--- Data records ---

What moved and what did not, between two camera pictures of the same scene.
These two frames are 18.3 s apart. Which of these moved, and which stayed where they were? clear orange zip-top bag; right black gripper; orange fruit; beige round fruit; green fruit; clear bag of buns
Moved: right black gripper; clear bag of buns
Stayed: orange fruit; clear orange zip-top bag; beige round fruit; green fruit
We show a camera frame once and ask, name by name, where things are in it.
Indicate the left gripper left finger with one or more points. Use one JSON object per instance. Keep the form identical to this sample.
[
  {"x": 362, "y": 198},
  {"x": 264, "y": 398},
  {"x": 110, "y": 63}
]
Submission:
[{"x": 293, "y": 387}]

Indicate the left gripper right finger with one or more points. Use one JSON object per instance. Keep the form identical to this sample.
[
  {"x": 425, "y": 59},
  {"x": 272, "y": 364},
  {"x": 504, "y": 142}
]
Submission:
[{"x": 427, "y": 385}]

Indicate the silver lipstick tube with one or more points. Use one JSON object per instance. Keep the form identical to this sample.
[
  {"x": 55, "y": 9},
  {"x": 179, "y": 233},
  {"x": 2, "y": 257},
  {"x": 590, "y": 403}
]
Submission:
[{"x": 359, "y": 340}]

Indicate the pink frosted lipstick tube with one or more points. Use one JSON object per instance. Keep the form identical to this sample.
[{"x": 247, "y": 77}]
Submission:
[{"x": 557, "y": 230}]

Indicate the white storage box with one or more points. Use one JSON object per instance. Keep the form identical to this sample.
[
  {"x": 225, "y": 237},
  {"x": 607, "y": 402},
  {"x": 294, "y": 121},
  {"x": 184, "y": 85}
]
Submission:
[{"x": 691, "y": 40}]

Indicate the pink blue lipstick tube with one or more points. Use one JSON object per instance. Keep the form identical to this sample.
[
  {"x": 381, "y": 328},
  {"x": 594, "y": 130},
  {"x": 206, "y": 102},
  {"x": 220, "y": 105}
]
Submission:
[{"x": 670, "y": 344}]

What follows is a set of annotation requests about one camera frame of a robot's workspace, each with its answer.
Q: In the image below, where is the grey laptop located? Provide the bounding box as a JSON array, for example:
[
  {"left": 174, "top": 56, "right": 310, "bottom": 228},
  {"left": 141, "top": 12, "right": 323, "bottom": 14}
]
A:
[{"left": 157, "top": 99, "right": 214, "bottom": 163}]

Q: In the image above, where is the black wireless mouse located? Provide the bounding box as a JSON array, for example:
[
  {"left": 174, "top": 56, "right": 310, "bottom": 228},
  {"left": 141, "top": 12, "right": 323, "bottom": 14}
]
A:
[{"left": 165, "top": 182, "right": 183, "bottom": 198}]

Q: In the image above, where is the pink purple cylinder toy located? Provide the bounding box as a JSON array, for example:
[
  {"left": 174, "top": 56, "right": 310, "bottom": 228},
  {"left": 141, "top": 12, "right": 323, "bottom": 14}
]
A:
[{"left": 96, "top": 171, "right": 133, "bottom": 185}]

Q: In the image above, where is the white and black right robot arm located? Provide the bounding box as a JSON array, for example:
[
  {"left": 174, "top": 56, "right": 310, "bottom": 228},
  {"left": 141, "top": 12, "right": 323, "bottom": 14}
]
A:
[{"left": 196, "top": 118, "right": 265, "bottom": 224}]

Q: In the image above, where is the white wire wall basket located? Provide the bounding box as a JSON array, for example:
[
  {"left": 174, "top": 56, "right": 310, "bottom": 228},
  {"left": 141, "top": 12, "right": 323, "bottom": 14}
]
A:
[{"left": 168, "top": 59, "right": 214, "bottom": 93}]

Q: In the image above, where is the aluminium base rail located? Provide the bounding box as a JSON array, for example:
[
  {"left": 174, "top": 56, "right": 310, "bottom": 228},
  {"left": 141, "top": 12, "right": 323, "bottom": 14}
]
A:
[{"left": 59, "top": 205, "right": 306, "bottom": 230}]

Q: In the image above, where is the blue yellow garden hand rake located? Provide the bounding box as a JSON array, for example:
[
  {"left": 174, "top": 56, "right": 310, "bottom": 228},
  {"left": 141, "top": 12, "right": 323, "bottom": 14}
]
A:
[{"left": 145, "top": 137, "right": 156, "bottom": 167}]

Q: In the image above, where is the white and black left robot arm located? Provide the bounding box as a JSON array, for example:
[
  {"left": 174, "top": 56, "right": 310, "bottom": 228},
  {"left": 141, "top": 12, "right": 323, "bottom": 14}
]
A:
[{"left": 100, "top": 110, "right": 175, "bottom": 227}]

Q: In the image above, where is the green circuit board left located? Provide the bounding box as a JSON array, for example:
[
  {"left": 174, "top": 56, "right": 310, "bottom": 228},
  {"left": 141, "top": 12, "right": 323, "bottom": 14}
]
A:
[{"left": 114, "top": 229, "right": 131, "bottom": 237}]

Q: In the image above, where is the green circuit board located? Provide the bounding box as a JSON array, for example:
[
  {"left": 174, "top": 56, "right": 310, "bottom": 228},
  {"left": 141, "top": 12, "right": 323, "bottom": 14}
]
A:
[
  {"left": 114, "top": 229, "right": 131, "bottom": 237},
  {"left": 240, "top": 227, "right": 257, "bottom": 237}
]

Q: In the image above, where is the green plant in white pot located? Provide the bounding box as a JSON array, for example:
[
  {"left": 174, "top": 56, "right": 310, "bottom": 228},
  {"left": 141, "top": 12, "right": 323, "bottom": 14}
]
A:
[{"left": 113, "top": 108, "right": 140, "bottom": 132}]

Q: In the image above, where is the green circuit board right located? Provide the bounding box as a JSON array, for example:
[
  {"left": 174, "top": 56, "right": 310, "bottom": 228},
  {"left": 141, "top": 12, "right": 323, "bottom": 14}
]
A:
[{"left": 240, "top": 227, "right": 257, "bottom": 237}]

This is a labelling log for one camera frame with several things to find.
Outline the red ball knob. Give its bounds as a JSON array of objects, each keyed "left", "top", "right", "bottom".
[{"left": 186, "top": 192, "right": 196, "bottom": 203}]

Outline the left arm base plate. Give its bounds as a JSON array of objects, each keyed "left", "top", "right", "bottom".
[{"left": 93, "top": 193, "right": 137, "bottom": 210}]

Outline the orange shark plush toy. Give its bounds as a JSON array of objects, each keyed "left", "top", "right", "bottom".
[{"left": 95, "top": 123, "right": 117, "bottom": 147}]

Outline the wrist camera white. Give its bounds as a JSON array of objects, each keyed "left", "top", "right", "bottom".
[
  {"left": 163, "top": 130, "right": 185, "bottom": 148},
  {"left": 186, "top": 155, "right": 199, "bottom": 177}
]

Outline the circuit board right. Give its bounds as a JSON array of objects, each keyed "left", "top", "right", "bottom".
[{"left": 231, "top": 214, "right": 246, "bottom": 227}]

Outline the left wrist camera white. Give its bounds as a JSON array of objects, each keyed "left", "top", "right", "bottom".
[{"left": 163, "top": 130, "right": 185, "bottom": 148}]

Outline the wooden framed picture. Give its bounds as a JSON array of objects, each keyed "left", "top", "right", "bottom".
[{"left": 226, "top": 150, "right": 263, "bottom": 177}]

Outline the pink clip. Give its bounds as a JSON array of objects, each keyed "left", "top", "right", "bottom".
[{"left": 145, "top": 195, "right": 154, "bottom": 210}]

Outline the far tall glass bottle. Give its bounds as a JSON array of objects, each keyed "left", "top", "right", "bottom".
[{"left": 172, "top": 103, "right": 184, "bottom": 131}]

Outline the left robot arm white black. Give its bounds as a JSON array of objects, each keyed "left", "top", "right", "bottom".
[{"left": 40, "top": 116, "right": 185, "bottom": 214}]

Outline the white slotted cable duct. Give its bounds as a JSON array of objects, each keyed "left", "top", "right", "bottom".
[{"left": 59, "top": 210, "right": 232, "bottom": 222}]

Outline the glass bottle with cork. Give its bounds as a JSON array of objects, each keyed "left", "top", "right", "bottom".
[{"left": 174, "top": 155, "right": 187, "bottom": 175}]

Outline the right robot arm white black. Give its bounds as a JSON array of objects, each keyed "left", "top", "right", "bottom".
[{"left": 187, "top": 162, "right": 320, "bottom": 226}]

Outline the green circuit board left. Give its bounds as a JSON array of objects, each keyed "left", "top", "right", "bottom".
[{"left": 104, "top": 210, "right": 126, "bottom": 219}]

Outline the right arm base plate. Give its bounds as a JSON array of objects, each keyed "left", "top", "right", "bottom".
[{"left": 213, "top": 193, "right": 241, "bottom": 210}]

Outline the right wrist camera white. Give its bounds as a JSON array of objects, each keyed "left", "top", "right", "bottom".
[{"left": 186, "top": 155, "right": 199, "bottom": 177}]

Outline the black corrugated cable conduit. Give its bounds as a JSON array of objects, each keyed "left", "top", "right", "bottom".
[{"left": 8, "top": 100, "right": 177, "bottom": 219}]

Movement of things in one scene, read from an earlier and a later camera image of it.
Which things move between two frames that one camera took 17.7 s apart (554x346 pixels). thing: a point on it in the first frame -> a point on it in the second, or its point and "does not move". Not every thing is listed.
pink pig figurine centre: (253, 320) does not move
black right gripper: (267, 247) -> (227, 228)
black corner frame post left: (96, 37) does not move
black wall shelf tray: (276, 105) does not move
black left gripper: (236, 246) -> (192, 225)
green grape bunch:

---

▶ _Activity_:
Print exactly the lines above, starting at the line that contains "black wall shelf" and ending with the last line of the records, both included.

▶ _Finished task_:
black wall shelf tray: (276, 105) does not move
black left gripper: (236, 246) -> (192, 225)
green grape bunch:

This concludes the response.